James,
After a rethink I came to the same conclusion, the most efficient way is
to check ApplicationResources.properties first, but as Lukasz points out
the properties cannot be override higher up in the class hierarchy.
Which I guess would be an issue for some. One resolution would be use an
alternative default location, ie in a package.properties in
main/resources/myorg/. Same basic location as
ApplicationResources.properties, but there are now two places needing
maintenance, and could get messy requiring too much testing.
I will have a look at the text-provider example, but
StrutsLocalizedTextProvider does not look too bad, it is
AbstractLocalizedTextProvider.findMessage(..) which seems expensive, as
it does recursive call in every which way possible.

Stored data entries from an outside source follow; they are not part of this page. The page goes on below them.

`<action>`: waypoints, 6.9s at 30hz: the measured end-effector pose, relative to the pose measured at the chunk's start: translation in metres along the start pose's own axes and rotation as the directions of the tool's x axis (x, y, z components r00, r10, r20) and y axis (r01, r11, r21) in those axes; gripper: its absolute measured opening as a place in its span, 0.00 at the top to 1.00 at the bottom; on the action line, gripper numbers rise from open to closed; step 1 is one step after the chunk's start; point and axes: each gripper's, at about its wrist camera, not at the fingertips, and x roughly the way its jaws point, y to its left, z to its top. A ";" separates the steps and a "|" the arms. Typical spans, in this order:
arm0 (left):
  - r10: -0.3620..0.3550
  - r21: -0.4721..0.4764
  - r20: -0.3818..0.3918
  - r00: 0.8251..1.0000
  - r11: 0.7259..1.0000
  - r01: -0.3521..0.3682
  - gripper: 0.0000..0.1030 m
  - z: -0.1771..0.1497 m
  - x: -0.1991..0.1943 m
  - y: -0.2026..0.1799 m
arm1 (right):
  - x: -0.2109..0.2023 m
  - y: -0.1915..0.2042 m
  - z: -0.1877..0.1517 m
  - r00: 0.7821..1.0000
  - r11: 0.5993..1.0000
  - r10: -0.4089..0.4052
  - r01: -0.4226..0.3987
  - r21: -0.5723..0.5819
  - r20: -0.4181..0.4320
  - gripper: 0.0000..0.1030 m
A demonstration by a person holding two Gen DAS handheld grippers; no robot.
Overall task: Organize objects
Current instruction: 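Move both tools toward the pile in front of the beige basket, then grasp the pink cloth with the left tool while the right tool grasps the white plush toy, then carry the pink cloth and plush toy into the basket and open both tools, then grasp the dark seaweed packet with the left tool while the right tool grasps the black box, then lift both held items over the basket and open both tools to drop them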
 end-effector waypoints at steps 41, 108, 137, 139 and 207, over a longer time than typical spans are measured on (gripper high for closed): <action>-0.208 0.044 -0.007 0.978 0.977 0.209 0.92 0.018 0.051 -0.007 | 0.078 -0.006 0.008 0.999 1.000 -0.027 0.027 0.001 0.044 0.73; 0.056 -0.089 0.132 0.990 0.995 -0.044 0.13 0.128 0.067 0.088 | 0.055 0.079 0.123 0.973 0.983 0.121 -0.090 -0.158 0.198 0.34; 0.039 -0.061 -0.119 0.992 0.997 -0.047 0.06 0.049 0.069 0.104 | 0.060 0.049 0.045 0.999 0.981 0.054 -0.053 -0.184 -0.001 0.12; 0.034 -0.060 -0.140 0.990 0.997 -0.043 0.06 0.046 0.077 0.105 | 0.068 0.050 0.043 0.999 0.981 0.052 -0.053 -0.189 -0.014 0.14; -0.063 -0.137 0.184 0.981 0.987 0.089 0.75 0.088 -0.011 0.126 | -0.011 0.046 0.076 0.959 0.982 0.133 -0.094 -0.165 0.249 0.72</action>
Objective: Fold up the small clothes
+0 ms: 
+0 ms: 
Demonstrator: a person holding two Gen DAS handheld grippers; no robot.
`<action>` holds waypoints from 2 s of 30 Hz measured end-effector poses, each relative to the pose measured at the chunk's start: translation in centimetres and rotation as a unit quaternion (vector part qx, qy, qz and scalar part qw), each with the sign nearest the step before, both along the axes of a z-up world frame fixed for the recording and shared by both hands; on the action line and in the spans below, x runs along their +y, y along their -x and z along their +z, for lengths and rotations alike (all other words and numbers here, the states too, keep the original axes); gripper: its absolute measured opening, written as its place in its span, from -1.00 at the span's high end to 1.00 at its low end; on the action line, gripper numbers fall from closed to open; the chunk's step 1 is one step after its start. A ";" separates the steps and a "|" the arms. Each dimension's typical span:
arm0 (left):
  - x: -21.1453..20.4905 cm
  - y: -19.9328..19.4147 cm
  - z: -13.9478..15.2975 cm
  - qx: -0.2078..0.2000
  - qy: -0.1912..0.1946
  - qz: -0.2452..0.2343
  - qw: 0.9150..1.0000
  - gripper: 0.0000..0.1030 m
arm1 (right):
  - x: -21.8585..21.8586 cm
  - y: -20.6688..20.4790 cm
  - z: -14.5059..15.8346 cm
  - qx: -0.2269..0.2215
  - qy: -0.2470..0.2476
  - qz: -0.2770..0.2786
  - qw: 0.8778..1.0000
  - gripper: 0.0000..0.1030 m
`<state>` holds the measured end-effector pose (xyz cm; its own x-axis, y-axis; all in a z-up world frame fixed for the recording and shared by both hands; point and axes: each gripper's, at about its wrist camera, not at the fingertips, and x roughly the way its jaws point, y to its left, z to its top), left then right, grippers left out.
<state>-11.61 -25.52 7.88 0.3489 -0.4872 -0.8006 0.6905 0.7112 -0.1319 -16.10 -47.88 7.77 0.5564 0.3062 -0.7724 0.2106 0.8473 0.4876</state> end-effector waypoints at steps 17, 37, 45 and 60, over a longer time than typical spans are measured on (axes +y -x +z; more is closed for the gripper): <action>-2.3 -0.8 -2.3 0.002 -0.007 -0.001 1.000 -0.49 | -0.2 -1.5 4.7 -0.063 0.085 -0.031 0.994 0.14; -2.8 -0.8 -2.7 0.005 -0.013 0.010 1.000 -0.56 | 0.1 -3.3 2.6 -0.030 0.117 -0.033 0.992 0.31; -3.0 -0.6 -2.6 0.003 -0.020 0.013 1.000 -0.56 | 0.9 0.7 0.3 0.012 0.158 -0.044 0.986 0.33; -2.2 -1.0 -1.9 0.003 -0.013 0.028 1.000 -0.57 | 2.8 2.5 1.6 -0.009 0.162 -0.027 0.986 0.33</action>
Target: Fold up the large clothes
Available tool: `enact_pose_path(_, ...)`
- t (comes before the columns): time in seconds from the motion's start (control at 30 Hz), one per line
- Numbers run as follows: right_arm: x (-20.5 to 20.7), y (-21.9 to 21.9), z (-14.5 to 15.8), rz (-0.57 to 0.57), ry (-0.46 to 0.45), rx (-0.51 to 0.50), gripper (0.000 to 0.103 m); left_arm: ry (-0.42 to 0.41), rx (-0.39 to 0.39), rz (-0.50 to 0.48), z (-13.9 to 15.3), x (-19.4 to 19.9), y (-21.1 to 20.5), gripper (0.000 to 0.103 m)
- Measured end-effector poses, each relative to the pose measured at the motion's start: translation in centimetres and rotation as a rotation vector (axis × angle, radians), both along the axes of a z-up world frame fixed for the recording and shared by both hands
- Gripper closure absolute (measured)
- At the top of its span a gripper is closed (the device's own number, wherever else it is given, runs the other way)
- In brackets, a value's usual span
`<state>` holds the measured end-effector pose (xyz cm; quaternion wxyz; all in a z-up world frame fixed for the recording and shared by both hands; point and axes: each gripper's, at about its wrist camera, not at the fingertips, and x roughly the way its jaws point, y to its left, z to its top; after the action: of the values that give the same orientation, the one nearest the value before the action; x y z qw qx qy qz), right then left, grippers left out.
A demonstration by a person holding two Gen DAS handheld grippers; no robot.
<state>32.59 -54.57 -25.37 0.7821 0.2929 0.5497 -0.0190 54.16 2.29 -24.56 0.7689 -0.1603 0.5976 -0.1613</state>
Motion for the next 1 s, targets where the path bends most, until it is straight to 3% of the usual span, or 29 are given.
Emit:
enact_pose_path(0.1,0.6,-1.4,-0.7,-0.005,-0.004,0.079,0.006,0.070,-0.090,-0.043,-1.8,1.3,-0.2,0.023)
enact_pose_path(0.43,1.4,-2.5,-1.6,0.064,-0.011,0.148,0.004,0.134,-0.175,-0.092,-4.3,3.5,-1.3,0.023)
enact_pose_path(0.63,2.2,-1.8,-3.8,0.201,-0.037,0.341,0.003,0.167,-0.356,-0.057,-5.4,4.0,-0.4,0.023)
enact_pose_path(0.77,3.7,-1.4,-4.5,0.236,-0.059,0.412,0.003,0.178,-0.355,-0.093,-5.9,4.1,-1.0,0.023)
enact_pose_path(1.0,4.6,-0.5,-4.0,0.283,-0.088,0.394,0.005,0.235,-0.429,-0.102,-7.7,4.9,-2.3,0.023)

One of my screens does 2075 calls to
AbstractLocalizedTextProvider.findResourceBundle(..), with some of the
(needless?) checks for each s:text used:
Miss : 1519736165com.opensymphony.xwork2.ActionSupport_en_GB
Miss : 1519736165com.opensymphony.xwork2.Action_en_GB
Miss : 1519736165com.opensymphony.xwork2.Validateable_en_GB
Miss : 1519736165com.opensymphony.xwork2.interceptor.ValidationAware_en_GB
Miss : 1519736165com.opensymphony.xwork2.TextProvider_en_GB
Miss : 1519736165com.opensymphony.xwork2.LocaleProvider_en_GB
Miss : 1519736165java.io.Serializable_en_GB
Miss : 1519736165java.lang.Object_en_GB
Miss : 1519736165com.opensymphony.xwork2.package_en_GB
Miss : 1519736165com.opensymphony.package_en_GB
Miss : 1519736165com.package_en_GB
eg limiting these to a hierarchy of
myorg.myapp.whatever.struts2.myAction would help, but messy.
Cheers Greg
On 19/09/2020 17:11, James Chaplin wrote:
Hello Everyone (and Greg, Lukasz and Yasser more specifically).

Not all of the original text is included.